When thinking about creating a video game, there are multiple questions that pop to your head almost instantly:
- What engine will we be using?
- What are the main mechanics of the game?
- What kind of art style do we want to achieve? etc.
When creating a VR game, these questions come 2nd. First, you have to answer the following and more:
- (If creating a room scale game) Do we have the space?
- Will we have enough equipment for the team to test the game on?
- If we do, how do we prevent problems like losing tracking?
- What is fun in VR? etc.
These were some of the questions we had to answer when we were creating our first VR game, Mouse Playhouse, even before we thought about what engine or what mechanics we were going to have in the game. I was the producer for Mouse Playhouse, the first VR game created at the SMU Guildhall.
Before we created the game, we tasked our level designers to play as many VR games as possible in order to understand the hardware. We wanted to capture what was fun in VR while maintaining the scope we had for our project. After we solidified our idea, completed several prototypes and moved on to production. However, we had to worry about several aspects that were different from our previous experience of creating traditional video games.
Our team decided to create a game for the HTC Vive which meant we had to find a space that could fit as many Vives as possible. We managed to secure the largest room at the Guildhall for this project. Once we got this space, we were able to fit four HTC Vives (one for each department:art, level design and programming and one for QA). We also marked each area with gaffer tape so that our room scale was the same every time we had to run the room scale set up on SteamVR.
Simulated VR Experience
Our team was a total of 18 developers and with only four Vives, it meant we had to either be very efficient when using them or take some time to create tools to help our team when others were using the Vives. Our programming department created a tool within Unreal Engine that would simulate the VR experience. They attached two controllers to the camera and used the mouse to simulate movement. This helped our developers play the game without using the Head Mounted Display (HMD). However, assets do look different (scale, textures, etc.) when using the HMD so we still had to test everything with the headset on. Therefore, the department leads had to approve assets while wearing the headset in order to make sure they followed and met our quality standards.

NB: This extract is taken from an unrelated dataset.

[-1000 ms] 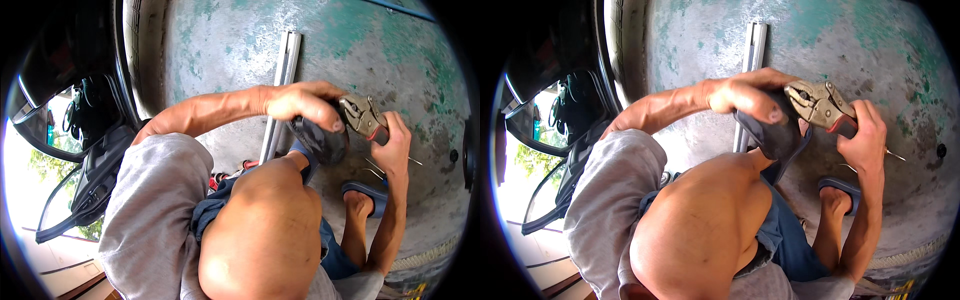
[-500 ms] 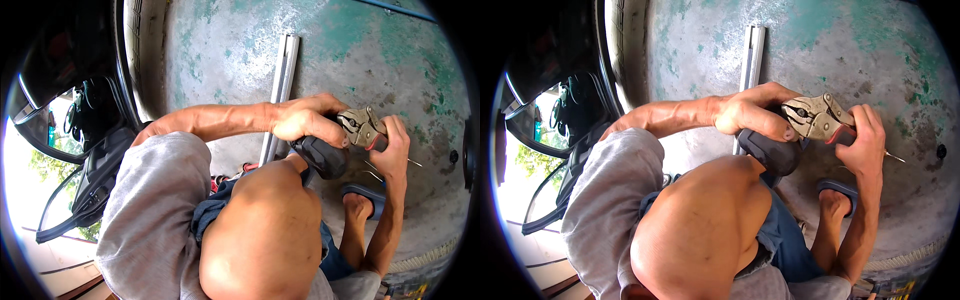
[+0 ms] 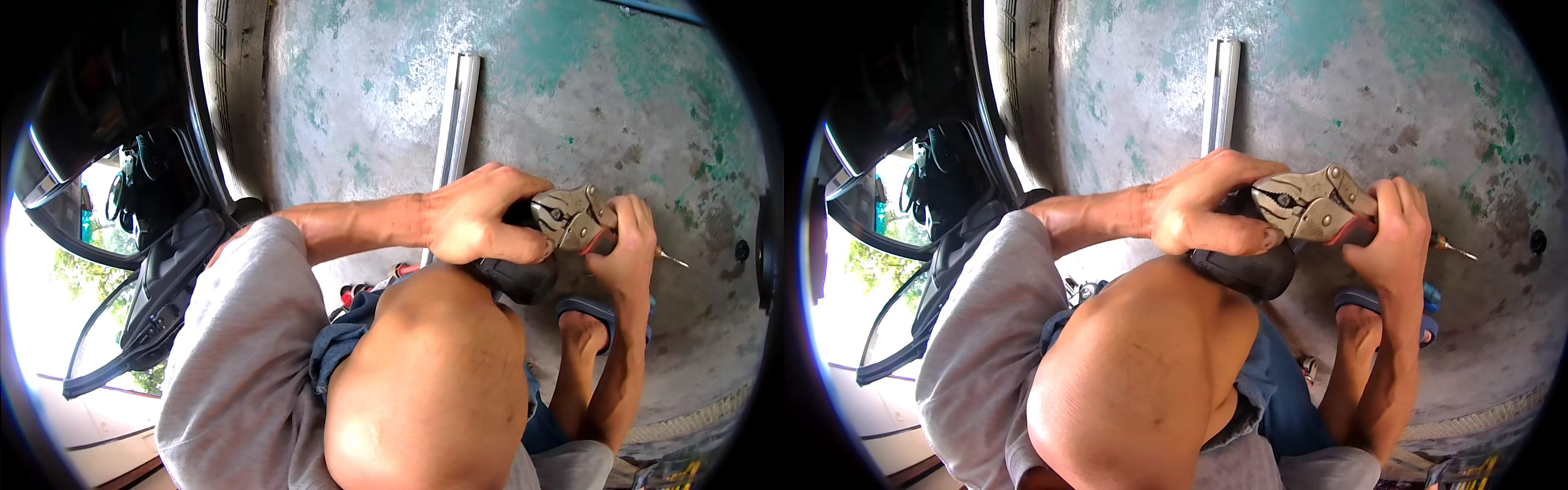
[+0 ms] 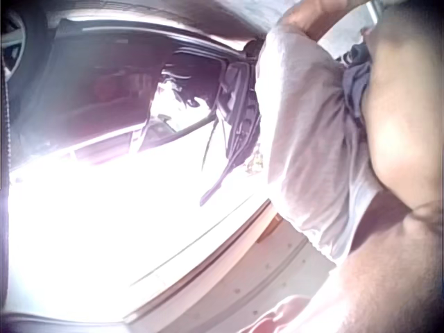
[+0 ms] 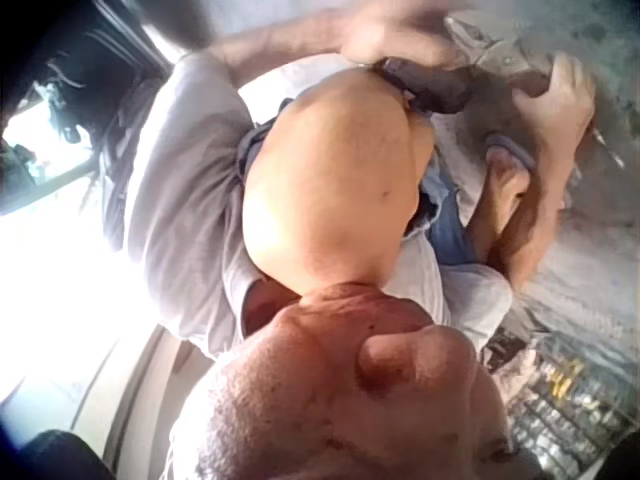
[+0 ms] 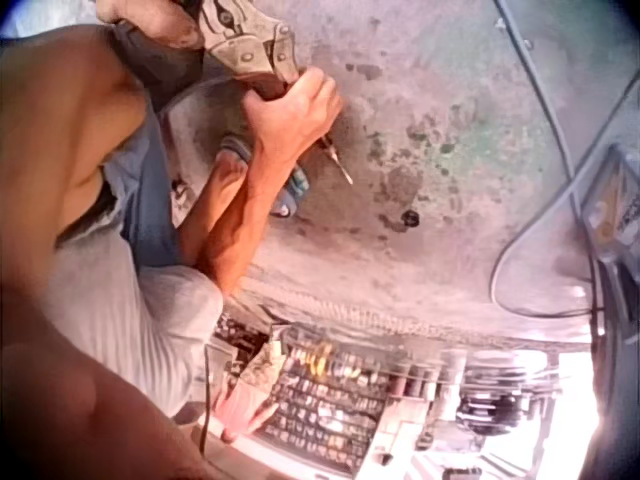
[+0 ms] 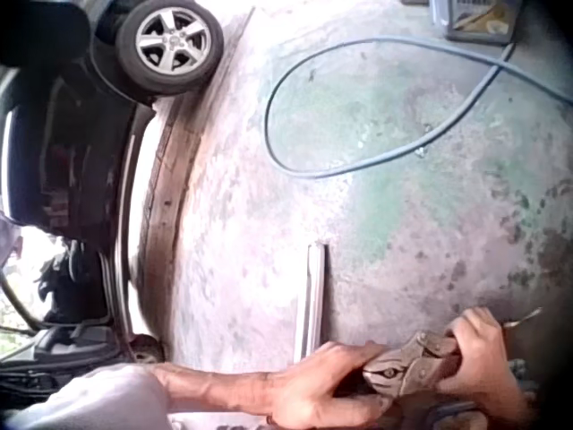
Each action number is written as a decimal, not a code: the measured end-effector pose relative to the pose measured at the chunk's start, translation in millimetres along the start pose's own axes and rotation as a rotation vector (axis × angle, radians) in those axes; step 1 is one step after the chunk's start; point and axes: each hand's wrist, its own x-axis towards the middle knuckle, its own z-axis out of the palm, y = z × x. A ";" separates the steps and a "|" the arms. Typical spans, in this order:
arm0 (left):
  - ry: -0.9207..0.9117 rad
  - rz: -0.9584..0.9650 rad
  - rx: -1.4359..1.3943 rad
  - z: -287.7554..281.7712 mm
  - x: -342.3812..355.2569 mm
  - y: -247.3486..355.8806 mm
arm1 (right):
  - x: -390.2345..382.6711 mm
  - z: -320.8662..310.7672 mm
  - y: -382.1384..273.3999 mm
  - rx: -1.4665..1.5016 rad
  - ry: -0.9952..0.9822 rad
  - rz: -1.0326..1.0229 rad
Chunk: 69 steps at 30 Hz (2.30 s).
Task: The person disassembles and repairs a car side mirror using pliers and screwdrivers while sitting on a garage floor.
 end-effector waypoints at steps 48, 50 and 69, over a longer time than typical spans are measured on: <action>-0.343 -0.135 -0.545 0.1 11.0 -33.6 | -24.3 -8.9 -14.9 -0.016 -0.143 0.081; -0.318 -0.027 -0.509 -1.0 13.1 -35.2 | -21.6 -11.9 -15.0 -0.022 -0.144 0.078; -0.983 0.007 -0.520 -15.2 102.4 -28.6 | 17.0 -33.0 10.1 0.041 0.110 -0.173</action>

The Vive uses base stations to track the headset. When you have 8 base stations in close proximity, they start talking to each other and confusing themselves. We took several attempts to fix this problem but we ultimately found that the best way to get around it was to create physical boundaries between each of the Vive stations. We first used whiteboards to try to remedy the problem but we found that the reflective surfaces didn't really work for us. Then we tried putting blankets on the whiteboards and it seemed to help but now they were too short. We then found a big frame used for photo ops and hung the blankets on it and that seemed to do the trick. So once we solved that problem, we purchased big curtains to create walls for each station and our problems of losing tracking were a thing of the past.
Lastly, in order to have a successful VR game, the game must feel comfortable and not make people sick. This is why VR games must always be at or above 90 Frames Per Second (FPS). This is an issue that is particular for VR and was a huge deal when making our game. So in order to make sure our game followed that rule, our programmers stuck an FPS tracker right under the left controller. Whenever we needed to check the FPS while in VR, we looked down and turned the controller over to see what levels were causing the problem. This became a critical check when we creating new puzzles in the more complicated levels.
So just as a warning, do not underestimate these problems because they are new to development. Even with our accelerated deadlines, we managed to overcome them and finish the game on time. These new problems are a small shift from traditional game development but I feel have only helped our industry grow. Although VR game development is not completely the same as traditional game development, it was still a fun and rewarding experience for us and I would recommend anyone debating about it to go ahead and try it.